Stability and Half-Life: SdAbs have a relatively short half-life, necessitating modifications such as PEGylation or fusion with albumin-binding domains to enhance their pharmacokinetics.
Manufacturing and Scalability: Large-scale production of sdAbs requires optimized expression and purification strategies. Bacterial and yeast expression systems have been explored, but achieving high-yield and cost-effective production remains a focus of ongoing research.
Immunogenicity and Safety: Despite their reduced immunogenicity compared to full-length antibodies, long-term studies on sdAb safety and potential immune responses are necessary for regulatory approval.

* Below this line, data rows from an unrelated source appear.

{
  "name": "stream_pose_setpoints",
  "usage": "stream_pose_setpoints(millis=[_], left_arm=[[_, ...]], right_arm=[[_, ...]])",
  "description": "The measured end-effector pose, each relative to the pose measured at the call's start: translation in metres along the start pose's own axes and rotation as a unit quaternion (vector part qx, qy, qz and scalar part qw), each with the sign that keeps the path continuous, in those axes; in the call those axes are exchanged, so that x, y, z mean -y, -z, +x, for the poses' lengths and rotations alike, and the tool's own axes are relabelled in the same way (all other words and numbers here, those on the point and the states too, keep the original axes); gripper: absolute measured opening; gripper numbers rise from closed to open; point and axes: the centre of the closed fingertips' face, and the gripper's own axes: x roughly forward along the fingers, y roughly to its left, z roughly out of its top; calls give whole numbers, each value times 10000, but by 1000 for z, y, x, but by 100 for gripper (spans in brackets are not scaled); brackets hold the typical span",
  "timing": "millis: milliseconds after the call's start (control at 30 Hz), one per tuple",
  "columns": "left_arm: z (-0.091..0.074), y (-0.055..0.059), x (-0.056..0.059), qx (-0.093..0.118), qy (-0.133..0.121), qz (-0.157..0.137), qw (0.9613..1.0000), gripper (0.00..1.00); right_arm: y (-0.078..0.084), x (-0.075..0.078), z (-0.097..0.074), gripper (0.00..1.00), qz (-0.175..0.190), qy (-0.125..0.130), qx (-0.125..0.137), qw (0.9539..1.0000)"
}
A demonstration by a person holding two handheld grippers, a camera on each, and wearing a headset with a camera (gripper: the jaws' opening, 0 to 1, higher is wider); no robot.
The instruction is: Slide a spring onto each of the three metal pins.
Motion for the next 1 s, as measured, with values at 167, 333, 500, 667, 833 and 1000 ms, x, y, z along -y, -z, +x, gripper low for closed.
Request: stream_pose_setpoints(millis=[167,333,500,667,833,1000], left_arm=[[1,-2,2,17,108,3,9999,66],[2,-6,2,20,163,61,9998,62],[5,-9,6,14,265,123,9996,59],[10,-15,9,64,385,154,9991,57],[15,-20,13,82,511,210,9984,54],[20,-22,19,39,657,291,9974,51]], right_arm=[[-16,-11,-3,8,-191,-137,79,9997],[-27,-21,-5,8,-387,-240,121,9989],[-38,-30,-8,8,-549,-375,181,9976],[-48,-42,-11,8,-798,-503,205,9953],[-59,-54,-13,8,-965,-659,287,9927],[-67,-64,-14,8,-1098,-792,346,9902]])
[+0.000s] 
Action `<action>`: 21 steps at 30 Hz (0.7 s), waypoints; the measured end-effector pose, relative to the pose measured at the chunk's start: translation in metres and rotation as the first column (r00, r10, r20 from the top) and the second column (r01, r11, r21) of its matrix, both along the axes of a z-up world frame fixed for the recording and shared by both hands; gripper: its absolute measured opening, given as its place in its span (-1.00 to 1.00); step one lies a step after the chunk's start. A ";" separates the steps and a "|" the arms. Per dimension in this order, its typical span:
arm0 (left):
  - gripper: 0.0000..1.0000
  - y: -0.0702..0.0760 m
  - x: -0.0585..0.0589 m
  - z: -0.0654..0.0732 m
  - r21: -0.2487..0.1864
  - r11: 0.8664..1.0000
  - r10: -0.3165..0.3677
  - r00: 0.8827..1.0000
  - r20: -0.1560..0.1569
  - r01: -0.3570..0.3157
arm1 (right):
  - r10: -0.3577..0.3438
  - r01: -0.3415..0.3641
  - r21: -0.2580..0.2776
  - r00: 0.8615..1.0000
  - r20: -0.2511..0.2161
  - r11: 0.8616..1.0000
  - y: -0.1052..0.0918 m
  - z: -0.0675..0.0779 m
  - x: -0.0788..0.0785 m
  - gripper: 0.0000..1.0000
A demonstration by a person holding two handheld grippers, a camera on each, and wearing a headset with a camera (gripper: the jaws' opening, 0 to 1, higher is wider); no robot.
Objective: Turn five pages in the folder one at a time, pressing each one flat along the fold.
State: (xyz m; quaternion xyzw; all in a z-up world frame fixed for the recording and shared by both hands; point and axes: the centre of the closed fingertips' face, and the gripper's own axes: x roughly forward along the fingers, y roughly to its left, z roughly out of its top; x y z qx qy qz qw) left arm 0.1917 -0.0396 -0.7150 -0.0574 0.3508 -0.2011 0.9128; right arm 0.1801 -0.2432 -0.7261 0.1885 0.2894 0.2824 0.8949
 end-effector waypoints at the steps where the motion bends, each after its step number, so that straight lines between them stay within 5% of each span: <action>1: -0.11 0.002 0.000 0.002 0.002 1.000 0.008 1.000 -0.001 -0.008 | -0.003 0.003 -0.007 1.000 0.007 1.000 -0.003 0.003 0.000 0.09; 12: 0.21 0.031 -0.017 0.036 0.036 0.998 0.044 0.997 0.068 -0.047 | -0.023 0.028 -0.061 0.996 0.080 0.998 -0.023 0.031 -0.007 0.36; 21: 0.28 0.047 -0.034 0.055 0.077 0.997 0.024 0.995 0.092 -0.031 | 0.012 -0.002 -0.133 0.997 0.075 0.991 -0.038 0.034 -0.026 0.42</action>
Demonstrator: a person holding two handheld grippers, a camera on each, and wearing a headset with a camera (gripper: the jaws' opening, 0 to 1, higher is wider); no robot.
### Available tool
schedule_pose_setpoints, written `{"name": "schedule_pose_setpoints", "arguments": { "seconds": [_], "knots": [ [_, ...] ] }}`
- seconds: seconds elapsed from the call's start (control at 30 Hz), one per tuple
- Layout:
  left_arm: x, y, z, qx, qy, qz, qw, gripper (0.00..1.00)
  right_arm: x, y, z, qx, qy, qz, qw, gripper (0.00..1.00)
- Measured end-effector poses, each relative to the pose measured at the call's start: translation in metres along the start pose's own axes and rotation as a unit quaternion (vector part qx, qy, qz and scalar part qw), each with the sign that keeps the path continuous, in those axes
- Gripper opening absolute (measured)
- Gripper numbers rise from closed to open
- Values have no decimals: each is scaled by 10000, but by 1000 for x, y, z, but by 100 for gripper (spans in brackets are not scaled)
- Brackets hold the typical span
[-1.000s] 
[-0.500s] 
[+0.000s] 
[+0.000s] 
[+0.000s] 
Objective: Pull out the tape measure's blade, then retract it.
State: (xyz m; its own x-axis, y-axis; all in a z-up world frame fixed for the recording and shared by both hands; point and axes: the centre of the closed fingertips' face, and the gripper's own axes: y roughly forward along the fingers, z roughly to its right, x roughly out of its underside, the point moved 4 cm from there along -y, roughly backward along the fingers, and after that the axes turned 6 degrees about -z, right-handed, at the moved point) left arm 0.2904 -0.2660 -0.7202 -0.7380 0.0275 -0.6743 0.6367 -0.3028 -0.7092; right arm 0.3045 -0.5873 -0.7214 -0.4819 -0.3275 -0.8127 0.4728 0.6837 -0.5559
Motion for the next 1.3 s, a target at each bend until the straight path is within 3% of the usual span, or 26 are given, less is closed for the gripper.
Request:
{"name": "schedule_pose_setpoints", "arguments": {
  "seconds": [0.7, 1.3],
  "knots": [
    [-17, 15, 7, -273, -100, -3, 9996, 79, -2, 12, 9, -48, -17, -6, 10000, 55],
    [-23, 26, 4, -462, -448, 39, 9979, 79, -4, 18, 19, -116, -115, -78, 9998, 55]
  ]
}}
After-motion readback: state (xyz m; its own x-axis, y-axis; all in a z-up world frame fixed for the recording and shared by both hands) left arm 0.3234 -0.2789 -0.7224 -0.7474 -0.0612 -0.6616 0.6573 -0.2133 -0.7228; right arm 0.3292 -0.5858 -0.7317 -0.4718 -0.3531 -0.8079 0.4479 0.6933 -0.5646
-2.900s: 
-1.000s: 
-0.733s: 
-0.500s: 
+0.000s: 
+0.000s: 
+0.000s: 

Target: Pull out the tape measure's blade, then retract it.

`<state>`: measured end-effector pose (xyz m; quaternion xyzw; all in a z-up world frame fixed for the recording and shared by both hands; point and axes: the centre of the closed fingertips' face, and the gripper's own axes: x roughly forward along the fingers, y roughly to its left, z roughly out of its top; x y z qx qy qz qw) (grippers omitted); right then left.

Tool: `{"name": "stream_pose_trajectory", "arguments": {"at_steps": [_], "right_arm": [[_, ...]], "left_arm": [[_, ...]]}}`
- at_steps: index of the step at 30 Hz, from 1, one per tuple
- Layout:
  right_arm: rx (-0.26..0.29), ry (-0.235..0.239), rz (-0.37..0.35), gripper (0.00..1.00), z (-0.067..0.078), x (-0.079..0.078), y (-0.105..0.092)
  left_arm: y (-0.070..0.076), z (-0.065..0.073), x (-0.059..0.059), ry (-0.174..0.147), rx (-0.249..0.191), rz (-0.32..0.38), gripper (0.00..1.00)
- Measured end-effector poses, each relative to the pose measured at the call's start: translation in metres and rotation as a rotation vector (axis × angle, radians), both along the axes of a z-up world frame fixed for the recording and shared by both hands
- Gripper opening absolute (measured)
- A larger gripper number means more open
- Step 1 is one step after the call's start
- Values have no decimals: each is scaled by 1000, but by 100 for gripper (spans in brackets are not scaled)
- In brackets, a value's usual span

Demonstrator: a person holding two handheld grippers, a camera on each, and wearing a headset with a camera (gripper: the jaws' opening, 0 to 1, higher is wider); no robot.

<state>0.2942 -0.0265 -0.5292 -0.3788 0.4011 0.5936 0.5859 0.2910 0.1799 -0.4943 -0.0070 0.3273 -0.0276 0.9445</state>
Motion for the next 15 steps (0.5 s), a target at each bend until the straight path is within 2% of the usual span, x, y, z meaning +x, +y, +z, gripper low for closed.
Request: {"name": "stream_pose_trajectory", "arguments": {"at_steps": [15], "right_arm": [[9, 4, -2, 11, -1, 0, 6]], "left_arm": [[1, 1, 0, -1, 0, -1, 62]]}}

Application in Solid Tumors: While sdAb-based therapies have shown promise in hematologic cancers, their efficacy in solid tumors remains a challenge due to the immunosuppressive TME. Combination strategies with immune-modulating agents may improve therapeutic outcomes.
The integration of sdAbs into tumor immunotherapy continues to evolve, with advancements in engineering strategies and clinical development paving the way for their broader application. Future studies will focus on optimizing their design, improving delivery mechanisms, and overcoming barriers to their widespread adoption in cancer treatment.